Les autres gardèrent le silence, puis échangèrent un coup d'œil. Ils étaient bien obligés de comprendre son point de vue, après tout. Elle n'avait pas la même optique et, contrairement à eux, n'agissait pas pour son propre intérêt. Ils rengainèrent donc leurs plaisanteries et revinrent à leurs moutons, même s'ils ne les avaient pas tant quittés que ça.
Christel se racla la gorge.
– Donc, pour en revenir, poursuivit-il, est-ce que tu penses que Natacha pourrait venir avec nous pour nous garantir l'accès ?
Lilian fit une grimace dubitative.
– Je peux toujours lui demander. Si elle a autant le souci de la sécurité de cette école, je suppose qu'elle dira oui.
– Tu penses qu'elle pourrait refuser ?
– Ce n'est pas exclu, elle pourrait prétendre qu'on lui en demande trop, ou des trucs comme ça.
Christel se tourna vers la jeune fille.
– Tu peux l'appeler et lui poser la question ?
– Entendu. Si elle accepte, je lui donne quoi, comme heure et lieu de rendez-vous ?
– Où elle voudra, quand elle voudra. À quelle heure ça va commencer, ce truc, au fait ?
– En général, compte huit heures, neuf heures du soir, répondit-elle. Ça va durer toute la nuit.
Lilian s'éclipsa, son oreillette à la main. Lulu la suivit une seconde du regard, puis se tourna vers Christel.
– Ça a l'air de bien se goupiller, quand même, constata-t-elle.
– J'espère. C'est vrai que ça ne correspond pas à ce qu'on voulait faire au départ, mais bon, tant que ça marche...
James s'avança.
– Tu ne veux toujours pas qu'on vienne ?
Christel le regarda.
– Je ne vous ai jamais empêchés de venir, remarqua-t-il.

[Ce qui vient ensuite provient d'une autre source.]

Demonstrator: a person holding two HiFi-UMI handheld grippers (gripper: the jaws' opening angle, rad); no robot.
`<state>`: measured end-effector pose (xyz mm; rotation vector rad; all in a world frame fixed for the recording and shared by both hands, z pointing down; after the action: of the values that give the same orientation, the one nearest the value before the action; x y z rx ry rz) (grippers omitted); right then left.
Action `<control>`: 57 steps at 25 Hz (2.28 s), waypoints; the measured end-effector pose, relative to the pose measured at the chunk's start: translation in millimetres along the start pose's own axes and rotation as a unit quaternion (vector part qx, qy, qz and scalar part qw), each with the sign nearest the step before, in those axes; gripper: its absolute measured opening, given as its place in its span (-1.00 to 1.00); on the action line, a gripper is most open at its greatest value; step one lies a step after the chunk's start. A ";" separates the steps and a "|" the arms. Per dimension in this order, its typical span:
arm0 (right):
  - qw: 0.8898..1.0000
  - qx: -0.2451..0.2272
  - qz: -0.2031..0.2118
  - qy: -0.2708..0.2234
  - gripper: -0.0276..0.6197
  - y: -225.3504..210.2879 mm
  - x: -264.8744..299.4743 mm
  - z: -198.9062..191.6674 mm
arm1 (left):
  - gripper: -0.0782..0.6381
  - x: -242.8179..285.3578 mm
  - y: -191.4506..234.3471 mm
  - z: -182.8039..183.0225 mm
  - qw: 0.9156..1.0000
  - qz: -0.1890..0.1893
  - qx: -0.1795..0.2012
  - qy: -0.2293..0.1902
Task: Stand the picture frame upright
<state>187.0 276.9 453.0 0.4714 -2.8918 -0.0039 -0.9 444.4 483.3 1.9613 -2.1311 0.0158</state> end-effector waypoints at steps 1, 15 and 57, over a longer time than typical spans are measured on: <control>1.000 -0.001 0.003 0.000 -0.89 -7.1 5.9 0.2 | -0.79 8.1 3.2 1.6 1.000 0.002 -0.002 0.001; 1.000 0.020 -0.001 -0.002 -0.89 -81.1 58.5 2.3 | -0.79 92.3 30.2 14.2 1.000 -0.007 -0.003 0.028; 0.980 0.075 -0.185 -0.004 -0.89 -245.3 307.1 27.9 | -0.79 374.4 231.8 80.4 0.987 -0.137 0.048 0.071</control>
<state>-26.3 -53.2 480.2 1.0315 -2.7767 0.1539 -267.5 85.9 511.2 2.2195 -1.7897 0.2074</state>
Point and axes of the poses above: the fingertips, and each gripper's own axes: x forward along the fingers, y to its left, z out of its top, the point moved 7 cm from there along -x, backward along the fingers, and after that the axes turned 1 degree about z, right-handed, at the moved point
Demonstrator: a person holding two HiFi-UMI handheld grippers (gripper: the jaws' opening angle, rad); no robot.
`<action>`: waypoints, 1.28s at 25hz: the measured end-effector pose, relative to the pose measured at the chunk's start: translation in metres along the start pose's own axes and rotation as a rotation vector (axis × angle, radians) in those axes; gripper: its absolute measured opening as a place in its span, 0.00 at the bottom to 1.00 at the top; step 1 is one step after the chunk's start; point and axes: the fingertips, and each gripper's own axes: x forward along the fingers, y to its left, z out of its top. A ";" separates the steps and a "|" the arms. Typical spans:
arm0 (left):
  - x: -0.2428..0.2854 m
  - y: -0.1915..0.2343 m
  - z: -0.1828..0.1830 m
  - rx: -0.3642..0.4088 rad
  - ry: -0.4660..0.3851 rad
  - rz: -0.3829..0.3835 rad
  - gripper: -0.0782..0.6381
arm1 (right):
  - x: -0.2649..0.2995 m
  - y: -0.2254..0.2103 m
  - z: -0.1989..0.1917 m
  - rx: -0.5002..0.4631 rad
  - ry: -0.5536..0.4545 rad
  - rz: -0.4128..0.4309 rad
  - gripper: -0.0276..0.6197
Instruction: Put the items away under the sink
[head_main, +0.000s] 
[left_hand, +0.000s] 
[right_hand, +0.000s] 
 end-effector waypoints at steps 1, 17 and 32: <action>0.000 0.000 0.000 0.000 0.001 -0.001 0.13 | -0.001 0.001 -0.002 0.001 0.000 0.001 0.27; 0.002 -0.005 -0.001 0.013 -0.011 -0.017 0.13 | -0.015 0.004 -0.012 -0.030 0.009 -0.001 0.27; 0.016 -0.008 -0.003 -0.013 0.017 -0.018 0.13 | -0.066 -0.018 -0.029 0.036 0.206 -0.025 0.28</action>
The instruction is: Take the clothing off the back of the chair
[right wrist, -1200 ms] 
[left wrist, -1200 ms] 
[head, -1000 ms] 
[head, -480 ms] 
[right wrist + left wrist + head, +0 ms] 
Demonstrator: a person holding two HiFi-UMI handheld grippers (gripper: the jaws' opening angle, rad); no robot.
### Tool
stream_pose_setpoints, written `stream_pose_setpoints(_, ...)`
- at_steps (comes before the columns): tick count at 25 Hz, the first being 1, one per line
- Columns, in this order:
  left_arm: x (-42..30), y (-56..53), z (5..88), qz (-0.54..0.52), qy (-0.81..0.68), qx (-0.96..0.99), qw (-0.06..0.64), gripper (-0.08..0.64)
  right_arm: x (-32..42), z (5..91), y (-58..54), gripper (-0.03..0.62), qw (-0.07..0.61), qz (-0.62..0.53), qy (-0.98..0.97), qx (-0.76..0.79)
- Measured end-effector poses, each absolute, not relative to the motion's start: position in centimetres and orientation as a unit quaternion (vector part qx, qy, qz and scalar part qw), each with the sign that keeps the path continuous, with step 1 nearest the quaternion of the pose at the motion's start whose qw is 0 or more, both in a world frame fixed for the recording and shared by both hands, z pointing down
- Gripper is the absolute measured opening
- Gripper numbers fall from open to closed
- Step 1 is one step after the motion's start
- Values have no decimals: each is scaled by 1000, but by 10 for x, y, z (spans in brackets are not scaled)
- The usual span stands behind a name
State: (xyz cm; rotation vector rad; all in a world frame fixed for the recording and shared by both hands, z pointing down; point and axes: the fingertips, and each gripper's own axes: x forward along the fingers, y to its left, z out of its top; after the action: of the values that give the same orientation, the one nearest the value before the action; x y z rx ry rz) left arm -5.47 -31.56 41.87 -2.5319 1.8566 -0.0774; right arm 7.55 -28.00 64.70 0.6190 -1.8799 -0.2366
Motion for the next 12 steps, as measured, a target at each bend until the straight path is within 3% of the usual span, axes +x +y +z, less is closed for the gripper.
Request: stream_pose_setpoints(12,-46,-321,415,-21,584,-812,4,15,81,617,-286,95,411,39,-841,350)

La seule chose que je vous demande, c'est de ne pas intervenir.
– Même pour vous sortir de là, si ça se passe mal ? Imagine que tu es en mauvaise posture et que tu n'as aucune échappatoire, tu seras bien content qu'on soit là.
– Pour nous tirer du pétrin, capitula le jeune homme, je veux bien. Mais rien d'autre. Alors, Lilian ?
Celle-ci raccrochait à peine.
– Elle est d'accord pour venir avec nous, annonça-t-elle. Elle nous rappellera pour nous dire l'heure.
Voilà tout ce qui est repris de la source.